Task objective
Every line in the records below with the string "clamp" is to be copied out.

(Source data)

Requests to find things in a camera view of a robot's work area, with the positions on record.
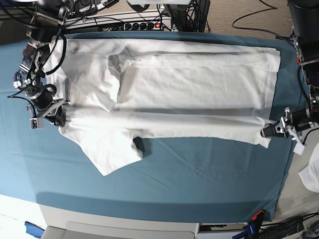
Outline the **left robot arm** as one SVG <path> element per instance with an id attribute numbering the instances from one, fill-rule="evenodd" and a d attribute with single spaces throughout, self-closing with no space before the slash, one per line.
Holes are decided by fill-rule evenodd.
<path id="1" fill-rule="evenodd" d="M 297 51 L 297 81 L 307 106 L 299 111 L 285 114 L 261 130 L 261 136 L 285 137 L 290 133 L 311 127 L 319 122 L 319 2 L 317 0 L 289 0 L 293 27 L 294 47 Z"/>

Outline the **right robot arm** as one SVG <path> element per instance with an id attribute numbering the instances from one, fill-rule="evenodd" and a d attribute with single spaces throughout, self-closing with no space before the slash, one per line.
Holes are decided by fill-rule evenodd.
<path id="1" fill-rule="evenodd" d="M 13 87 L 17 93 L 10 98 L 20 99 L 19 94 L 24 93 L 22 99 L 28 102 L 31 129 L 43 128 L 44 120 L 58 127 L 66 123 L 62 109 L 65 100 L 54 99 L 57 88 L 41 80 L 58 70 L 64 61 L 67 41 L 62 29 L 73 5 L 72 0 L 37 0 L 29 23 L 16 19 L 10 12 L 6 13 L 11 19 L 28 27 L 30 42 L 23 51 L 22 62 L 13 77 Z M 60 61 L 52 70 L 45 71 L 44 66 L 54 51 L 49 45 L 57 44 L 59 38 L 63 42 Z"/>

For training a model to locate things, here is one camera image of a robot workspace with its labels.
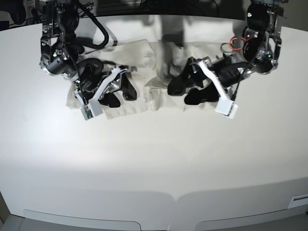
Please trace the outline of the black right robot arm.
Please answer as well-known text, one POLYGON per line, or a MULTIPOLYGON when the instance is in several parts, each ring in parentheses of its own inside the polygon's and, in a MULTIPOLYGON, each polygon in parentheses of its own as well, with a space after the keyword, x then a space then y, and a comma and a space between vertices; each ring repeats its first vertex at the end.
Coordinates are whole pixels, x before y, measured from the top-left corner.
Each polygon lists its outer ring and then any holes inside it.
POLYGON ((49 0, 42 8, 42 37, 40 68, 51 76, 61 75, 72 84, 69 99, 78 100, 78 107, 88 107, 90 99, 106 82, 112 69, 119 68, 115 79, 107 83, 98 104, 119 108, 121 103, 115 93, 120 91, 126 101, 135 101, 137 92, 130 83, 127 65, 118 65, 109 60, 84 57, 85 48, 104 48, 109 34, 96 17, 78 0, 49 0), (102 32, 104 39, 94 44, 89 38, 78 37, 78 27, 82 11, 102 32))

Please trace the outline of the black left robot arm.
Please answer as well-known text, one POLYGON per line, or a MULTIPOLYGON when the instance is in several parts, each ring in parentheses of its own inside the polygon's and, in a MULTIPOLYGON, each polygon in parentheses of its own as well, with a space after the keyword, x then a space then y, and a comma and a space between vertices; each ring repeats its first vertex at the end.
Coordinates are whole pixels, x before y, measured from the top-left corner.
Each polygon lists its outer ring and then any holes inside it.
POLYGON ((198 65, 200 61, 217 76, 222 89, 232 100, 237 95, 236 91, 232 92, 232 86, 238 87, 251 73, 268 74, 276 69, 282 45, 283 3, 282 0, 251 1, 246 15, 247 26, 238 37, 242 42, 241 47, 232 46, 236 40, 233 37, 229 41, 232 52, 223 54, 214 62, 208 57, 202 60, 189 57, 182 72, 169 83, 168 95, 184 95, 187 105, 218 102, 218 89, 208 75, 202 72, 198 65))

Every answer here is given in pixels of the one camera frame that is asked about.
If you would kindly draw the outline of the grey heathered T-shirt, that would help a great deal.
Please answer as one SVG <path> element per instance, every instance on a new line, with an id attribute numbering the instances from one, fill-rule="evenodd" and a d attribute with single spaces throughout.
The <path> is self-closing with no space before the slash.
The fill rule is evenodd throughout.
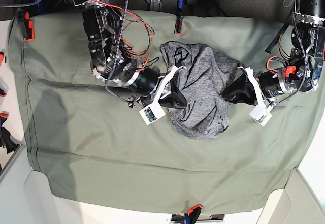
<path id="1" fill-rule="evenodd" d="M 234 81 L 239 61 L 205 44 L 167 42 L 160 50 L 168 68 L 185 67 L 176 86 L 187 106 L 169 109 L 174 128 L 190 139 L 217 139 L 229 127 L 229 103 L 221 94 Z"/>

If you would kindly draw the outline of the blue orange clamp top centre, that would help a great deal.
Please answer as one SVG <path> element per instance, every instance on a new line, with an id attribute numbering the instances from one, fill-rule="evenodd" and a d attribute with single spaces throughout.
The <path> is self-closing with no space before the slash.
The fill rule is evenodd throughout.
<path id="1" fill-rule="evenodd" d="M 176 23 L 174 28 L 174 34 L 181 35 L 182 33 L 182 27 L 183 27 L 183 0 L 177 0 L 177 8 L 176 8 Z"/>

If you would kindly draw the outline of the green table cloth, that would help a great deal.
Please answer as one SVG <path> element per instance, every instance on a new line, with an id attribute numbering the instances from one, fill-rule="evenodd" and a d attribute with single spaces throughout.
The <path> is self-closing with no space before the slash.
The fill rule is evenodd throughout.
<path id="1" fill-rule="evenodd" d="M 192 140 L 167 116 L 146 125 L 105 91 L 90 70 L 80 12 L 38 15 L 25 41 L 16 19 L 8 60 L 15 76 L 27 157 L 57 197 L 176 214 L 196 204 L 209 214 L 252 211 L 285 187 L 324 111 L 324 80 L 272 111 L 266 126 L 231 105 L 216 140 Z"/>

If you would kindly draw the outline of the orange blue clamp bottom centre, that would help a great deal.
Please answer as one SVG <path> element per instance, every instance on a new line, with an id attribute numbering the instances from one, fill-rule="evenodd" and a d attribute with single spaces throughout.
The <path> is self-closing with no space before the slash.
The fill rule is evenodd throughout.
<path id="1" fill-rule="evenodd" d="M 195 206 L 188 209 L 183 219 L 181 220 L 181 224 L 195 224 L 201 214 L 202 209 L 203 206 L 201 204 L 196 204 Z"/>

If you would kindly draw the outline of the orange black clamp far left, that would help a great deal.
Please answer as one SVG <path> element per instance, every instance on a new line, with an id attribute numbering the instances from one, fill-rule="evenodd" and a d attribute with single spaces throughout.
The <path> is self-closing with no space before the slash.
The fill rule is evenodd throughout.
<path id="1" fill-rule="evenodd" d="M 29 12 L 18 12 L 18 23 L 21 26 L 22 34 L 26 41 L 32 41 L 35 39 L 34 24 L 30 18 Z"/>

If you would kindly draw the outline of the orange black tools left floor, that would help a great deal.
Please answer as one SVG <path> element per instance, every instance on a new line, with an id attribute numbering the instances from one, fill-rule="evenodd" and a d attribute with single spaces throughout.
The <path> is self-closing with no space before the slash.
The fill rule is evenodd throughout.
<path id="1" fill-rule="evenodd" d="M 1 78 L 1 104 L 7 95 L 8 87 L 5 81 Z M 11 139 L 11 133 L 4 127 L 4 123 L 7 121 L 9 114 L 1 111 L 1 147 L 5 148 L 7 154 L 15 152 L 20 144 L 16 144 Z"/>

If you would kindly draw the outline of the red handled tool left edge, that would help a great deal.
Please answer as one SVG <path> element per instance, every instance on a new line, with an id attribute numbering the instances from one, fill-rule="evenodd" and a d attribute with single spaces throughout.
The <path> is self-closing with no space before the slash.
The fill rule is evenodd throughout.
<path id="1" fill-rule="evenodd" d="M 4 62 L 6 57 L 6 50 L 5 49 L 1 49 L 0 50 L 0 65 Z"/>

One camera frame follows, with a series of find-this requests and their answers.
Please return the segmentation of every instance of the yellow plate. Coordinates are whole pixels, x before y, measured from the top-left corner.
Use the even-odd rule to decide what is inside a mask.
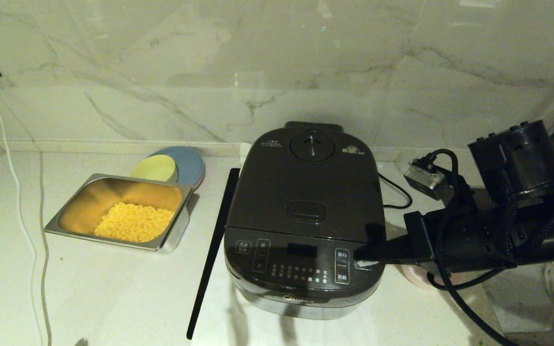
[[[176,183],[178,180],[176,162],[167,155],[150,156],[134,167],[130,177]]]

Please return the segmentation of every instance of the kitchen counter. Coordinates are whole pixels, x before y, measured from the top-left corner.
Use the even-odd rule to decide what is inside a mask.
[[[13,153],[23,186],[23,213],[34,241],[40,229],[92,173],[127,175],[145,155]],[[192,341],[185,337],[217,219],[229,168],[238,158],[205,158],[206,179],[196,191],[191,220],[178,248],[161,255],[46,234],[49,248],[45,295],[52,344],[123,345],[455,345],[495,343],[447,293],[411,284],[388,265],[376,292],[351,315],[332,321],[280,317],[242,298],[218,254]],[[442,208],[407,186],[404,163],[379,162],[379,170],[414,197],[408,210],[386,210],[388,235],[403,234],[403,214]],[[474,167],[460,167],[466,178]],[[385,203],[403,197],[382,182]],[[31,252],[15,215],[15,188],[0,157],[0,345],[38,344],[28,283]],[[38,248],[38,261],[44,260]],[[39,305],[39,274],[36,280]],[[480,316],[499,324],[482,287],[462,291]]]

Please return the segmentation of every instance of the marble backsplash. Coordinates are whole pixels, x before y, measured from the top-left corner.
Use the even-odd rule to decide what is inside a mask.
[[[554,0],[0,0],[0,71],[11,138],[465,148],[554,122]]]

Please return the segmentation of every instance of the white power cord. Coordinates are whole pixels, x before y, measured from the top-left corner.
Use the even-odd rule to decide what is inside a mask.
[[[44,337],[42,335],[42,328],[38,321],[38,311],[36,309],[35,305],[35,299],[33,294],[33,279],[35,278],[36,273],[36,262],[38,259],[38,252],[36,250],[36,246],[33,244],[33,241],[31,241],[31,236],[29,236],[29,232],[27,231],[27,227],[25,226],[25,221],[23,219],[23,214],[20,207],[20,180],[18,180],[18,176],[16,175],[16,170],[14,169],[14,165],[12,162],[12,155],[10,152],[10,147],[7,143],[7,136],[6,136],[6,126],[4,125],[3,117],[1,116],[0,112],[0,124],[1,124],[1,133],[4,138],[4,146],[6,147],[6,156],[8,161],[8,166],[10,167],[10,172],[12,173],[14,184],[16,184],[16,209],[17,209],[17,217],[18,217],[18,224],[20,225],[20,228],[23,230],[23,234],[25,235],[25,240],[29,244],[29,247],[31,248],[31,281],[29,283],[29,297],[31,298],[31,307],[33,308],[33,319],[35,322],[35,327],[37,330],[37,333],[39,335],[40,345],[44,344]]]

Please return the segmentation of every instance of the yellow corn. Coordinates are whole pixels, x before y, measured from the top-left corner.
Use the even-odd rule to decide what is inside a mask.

Written answer
If you would kindly draw the outline of the blue orange clamp top centre, that would help a great deal.
If you would kindly draw the outline of the orange blue clamp bottom centre, that would help a great deal.
If you would kindly draw the outline of the orange black clamp far left, that would help a great deal.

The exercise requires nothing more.